La dimensione territoriale della produttività delle imprese
a cura di Stefano Manzocchi, Beniamino Quintieri, Gianluca Santoni
dal Corriere del Mezzogiorno – Campania (Corriere della Sera) del 27 Novembre
Ci sono differenze di produttività fra le imprese attive nelle diverse province italiane che non possono essere spiegate esclusivamente incrociando i dati relativi ai cosiddetti fattori interni (dimensione, investimenti per la ricerca e per l’innovazione, settore, etc.). E così Stefano Manzocchi, Beniamino Quintieri e Gianluca Santoni, ne “Le cento Italie della competitività” (Rubbettino, collana Fondazione Manlio Masi) hanno provato a calcolare quanto influisce il territorio di insediamento delle aziende sull’efficienza e sulla ricchezza delle stesse. Da un campione di 15mila imprese industriali italiane, il volume ricostruisce un ranking di territori più o meno “accoglienti” sulla base del contributo di cinque fattori esterni alla performance delle realtà produttive. Ossia: a) le infrastrutture (di trasporto, servizi alle imprese e telecomunicazioni); b) le istituzioni locali, la qualità della Pubblica Amministrazione e il tasso di criminalità; c) lo sviluppo del sistema finanziario territoriale e i sistemi di governante; d) la qualità della forza-lavoro e il tasso di innovazione; e) le variabili di controllo a livello d’impresa.
Cosa emerge dall’interessante quanto imponente lavoro di analisi? Che Milano e la sua provincia, nella classifica della competitività relativa delle varie aree del Paese, rappresentano il miglior «ambiente» per sviluppare un’azienda. Foggia, di contro, si piazza all’ultimo posto, il numero 103 della graduatoria.
La Campania, in questo ranking, sta messa male. Decisamente male, soprattutto se si tiene conto della tradizione industriale della regione. Napoli, per esempio, si trova al posto numero 77. Settantasei gradini sotto il capoluogo meneghino e 21 in meno rispetto a Roma, tanto per farsi un’idea della situazione. Avellino si trova al 79esimo posto, Salerno all’83esimo, Benevento al 95esimo e Caserta, che fino a non moltissimo tempo fa veniva difinita la Brianza del Sud, addirittura al 97esimo posto.

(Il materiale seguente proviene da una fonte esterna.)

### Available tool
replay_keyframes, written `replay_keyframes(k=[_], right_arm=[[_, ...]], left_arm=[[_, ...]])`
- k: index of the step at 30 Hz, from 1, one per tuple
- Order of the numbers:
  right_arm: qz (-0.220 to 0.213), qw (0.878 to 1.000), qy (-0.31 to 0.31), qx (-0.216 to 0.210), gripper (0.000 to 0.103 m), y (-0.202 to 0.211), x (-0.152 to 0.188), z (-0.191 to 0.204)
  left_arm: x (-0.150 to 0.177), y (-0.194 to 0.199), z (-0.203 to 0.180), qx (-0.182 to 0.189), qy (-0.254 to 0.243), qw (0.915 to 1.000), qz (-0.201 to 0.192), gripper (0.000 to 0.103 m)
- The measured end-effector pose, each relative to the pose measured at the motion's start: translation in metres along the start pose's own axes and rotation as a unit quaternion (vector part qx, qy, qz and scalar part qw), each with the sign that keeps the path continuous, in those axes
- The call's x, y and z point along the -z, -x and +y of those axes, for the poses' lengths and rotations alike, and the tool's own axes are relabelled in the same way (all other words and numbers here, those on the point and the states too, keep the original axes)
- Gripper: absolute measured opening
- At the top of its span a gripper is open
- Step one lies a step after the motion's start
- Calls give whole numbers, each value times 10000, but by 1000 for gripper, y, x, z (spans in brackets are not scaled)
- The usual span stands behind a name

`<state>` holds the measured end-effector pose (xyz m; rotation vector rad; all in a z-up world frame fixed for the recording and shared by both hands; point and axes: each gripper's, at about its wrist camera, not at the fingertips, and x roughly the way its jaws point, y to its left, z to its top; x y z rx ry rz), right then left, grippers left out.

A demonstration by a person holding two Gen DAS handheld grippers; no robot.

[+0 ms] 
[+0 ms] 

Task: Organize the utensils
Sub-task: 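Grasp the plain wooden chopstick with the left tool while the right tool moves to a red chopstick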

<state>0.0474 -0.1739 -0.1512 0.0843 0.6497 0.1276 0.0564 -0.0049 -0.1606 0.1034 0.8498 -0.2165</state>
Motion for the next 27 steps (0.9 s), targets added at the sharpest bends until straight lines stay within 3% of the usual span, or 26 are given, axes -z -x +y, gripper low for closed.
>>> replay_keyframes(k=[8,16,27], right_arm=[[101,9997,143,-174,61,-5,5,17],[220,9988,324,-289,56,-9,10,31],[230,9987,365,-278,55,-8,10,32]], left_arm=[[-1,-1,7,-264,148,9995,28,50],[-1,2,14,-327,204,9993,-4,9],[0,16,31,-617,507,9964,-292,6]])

Marzocchi, Quintieri (che presiede la Fondazione Manlio Masi) e Santoni ricordano che «nel 2005, in un volume diventato celebre (“Il mondo è piatto. Breve Storia del Ventunesimo Secolo”) Thomas Friedman sosteneva la tesi che il rapporto tra geografia e ricchezza delle genti stava mutando radicalmente, e che questo avrebbe presto costretto le popolazioni e le élite a confrontarsi con un nuovo panorama socio-economico. Molti distorsero quel messaggio, riducendolo all’affermazione che la geografia era diventata quasi irrilevante per lo sviluppo economico, in analogia con quanto Francis Fukuyama annunciava con “La fine della storia”. Ma non era questo il messaggio di quel libro, e in ogni caso oggi la geografia conta ancora, e molto, per la produttività ed il benessere, ma in termini diversi dal passato». È «vero infatti che il mondo è diventato in un certo senso un po’ “piatto”». Questo, però, «non significa affatto che l’ambiente locale non influisca anche molto sulla produttività e sulla ricchezza delle aziende e delle persone che vi risiedono». Nel decennio 2001-2010, la dinamica è stata assai deludente: le imprese manifatturiere nazionali non hanno registrato, in media, incrementi di efficienza produttiva. A partire dal 2007, poi, «si assiste a un rallentamento a seguito della crisi finanziaria globale». Con la distribuzione dei valori medi provinciali che conferma «la forte polarizzazione dei risultati d’impresa fra il Nord e il Centro-Sud del paese, con un persistente differenziale di produttività a favore delle imprese localizzate nelle province settentrionali».